Reputation: 115
I am trying to implement a neural network with dropout in tensorflow.
tf.layers.dropout(inputs, rate, training)
From the documentation: "Dropout consists in randomly setting a fraction rate of input units to 0 at each update during training time, which helps prevent overfitting. The units that are kept are scaled by 1 / (1 - rate), so that their sum is unchanged at training time and inference time."
Now I understand that this behavior if dropout is applied on top of sigmoid activations that are strictly above zero. If half of the input units are zeroed, the sum of all the outputs will be also halved so it makes sense to scale them by factor of 2 in order to regain some kind of consistency before the next layer.
Now what if one uses the tanh activation which is centered around zero? The reasoning above no longer holds true so is it still valid to scale the output of dropout by the mentioned factor? Is there a way to prevent tensorflow dropout from scaling the outputs?
Thanks in advance
Upvotes: 2
Views: 1329
Reputation: 142
If you have a set of inputs to a node and a set of weights, their weighted sum is a value, S. You can define another random variable by selecting a random fraction f of the original random variables. The weighted sum using the same weights of the random variable defined in this way is S * f. From this, you can see the argument for rescaling is precise if the objective is that the mean of the sum remains the same with and without scaling. This would be true when the activation function is linear in the range of the weighted sums of subsets, and approximately true if the activation function is approximately linear in the range of the weighted sum of subsets.

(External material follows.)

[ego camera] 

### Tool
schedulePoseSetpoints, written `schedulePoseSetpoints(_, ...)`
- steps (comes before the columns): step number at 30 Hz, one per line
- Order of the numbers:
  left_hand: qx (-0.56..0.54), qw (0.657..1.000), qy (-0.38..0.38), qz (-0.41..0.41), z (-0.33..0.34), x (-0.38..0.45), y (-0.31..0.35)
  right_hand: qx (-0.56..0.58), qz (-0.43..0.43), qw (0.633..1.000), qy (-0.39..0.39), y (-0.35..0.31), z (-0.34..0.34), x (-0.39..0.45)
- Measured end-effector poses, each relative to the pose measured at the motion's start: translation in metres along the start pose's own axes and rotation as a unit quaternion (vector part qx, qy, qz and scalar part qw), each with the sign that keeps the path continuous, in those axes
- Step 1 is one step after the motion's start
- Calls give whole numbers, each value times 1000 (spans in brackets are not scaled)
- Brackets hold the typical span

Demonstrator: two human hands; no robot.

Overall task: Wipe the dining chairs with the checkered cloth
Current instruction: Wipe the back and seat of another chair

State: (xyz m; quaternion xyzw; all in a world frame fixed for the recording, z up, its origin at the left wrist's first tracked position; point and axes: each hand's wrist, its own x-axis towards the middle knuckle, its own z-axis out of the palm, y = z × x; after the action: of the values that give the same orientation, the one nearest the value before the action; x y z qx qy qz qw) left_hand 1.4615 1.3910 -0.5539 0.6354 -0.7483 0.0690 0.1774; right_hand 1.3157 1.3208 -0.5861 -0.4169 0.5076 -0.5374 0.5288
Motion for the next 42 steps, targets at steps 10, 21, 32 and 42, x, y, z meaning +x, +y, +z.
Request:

After passing the linear combination through any non-linear activation function, it is no longer true that rescaling exactly preserves the expected mean. However, if the contribution to a node is not dominated by a small number of nodes, the variance in the sum of a randomly selected subset of a chosen, fairly large size will be relatively small, and if the activation function is approximately linear fairly near the output value, rescaling will work well to produce an output with approximately the same mean. Eg the logistic and tanh functions are approximately linear over any small region. Note that the range of the function is irrelevant, only the differences between its values.
With relu activation, if the original weighted sum is close enough to zero for the weighted sum of subsets to be on both sides of zero, a non-differentiable point in the activation function, rescaling won't work so well, but this is a relatively rare situation and limited to outputs that are small, so may not be a big problem.
The main observations here are that rescaling works best with large numbers of nodes making significant contributions, and relies on local approximate linearity of activation functions.
Upvotes: 1
Reputation: 414
The point of setting the node to have an output of zero is so that neuron would have no effect on the neurons being fed by it. This would create sparsity and hence, attempts to reduce overfitting. When using sigmoid or tanh, the value is still set to zero.
I think your approach of reasoning here is incorrect. Think of contribution rather than sum.
Upvotes: 0